#### [PROBLEM TO SOLVE]
Output a verbatim copy of the data, cut off after the line that contains "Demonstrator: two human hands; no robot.".

#### [DATA EXTRACT]
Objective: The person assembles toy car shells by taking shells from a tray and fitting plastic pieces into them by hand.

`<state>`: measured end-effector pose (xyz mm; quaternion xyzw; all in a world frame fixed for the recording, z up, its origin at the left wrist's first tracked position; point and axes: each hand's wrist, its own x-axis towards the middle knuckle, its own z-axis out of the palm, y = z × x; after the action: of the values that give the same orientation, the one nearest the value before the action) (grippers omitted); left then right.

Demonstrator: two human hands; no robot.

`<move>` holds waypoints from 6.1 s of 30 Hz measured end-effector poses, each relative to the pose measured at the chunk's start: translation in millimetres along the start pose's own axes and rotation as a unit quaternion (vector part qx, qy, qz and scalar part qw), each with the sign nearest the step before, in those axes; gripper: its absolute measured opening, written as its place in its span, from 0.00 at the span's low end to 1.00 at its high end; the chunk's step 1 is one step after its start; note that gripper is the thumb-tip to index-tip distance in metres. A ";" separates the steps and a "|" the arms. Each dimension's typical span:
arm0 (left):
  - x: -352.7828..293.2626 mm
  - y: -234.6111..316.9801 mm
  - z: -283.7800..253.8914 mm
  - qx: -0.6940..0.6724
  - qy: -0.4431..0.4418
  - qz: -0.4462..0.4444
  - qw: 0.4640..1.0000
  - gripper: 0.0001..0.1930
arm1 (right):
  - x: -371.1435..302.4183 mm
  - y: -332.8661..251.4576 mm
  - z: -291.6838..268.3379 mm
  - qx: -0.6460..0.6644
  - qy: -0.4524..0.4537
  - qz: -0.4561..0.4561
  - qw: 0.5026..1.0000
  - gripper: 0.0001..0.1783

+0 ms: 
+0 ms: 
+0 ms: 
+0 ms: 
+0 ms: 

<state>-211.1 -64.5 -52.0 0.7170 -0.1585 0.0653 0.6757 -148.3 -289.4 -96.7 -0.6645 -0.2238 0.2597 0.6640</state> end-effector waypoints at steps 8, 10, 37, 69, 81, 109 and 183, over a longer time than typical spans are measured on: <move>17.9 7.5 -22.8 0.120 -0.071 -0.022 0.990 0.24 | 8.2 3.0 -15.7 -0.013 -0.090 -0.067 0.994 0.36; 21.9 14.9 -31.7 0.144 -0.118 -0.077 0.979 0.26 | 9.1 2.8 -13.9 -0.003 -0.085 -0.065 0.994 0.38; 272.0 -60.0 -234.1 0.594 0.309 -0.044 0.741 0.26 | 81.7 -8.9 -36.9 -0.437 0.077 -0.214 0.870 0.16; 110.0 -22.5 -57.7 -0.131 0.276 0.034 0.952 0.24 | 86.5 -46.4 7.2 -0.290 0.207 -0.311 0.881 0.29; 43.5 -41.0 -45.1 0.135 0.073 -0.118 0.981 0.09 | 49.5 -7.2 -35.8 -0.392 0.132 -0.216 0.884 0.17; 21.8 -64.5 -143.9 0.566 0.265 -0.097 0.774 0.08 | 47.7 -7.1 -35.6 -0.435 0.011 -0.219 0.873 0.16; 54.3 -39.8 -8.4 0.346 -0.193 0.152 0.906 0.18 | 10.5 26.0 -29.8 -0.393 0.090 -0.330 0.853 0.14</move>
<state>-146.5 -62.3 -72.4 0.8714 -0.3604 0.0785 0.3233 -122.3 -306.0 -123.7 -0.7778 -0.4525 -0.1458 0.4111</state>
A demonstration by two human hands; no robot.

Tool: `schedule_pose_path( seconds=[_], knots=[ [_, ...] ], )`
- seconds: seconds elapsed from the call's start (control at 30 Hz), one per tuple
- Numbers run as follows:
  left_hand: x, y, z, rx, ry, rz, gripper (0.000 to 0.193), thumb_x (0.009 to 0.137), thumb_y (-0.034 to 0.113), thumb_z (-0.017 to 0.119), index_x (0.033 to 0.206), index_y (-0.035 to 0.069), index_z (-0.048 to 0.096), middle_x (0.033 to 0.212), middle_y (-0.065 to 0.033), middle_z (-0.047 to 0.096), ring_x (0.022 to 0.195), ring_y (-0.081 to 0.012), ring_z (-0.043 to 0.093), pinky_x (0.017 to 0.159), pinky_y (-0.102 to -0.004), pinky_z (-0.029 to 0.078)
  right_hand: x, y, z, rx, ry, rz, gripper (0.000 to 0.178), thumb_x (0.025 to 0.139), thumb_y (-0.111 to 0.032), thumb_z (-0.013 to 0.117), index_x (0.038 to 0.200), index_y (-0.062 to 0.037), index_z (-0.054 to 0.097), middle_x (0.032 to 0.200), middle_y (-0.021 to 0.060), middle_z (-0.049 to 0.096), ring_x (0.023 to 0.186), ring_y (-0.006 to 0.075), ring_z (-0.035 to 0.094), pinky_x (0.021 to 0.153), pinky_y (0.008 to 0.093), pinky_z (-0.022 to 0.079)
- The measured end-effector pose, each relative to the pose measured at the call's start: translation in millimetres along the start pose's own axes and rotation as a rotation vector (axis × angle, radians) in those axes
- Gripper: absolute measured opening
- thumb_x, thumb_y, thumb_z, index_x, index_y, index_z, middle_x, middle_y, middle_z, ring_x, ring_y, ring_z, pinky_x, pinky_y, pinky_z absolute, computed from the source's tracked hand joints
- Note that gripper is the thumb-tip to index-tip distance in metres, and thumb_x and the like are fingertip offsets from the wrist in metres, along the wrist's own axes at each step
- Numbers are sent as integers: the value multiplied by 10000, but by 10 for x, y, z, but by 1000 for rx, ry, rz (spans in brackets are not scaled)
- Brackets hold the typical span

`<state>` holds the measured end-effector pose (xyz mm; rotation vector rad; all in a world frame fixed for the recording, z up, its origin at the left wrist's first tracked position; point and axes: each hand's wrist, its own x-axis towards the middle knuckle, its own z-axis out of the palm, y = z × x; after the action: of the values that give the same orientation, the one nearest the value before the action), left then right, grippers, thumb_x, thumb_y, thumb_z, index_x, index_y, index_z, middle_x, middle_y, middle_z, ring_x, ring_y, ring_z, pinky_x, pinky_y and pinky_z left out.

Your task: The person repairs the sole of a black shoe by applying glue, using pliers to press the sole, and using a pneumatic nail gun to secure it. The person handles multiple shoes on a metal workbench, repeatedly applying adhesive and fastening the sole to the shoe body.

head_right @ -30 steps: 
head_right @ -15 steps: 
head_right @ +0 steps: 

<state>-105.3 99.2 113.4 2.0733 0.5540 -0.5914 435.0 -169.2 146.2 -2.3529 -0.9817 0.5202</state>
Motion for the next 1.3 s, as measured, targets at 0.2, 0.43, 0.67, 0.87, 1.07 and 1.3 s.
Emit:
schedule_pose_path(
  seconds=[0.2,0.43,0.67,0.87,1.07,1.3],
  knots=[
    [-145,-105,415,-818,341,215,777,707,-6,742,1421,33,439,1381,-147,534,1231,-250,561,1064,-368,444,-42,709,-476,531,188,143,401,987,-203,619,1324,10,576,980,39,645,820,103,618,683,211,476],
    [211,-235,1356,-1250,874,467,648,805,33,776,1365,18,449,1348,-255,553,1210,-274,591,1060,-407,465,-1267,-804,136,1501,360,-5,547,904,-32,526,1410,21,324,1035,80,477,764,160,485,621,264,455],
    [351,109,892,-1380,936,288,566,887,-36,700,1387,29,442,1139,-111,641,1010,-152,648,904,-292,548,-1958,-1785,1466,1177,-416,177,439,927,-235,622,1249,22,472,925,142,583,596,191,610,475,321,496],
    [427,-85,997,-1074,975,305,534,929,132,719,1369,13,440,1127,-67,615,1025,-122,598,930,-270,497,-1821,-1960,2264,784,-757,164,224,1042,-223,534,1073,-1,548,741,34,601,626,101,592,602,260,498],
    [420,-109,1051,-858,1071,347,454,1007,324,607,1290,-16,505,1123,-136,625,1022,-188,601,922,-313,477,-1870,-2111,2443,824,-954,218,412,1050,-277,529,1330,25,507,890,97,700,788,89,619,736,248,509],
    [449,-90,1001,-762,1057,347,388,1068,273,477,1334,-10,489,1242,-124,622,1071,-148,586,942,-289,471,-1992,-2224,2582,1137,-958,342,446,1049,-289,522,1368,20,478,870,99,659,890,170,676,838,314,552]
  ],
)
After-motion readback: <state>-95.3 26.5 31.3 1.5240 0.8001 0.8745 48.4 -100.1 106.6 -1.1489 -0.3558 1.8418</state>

#### [RESPONSE]
Objective: The person assembles toy car shells by taking shells from a tray and fitting plastic pieces into them by hand.

`<state>`: measured end-effector pose (xyz mm; quaternion xyzw; all in a world frame fixed for the recording, z up, its origin at the left wrist's first tracked position; point and axes: each hand's wrist, its own x-axis towards the middle knuckle, its own z-axis out of the palm, y = z × x; after the action: of the values that give the same orientation, the one nearest the value before the action) (grippers omitted); left then right.

Demonstrator: two human hands; no robot.

Nothing else is required to finish the exercise.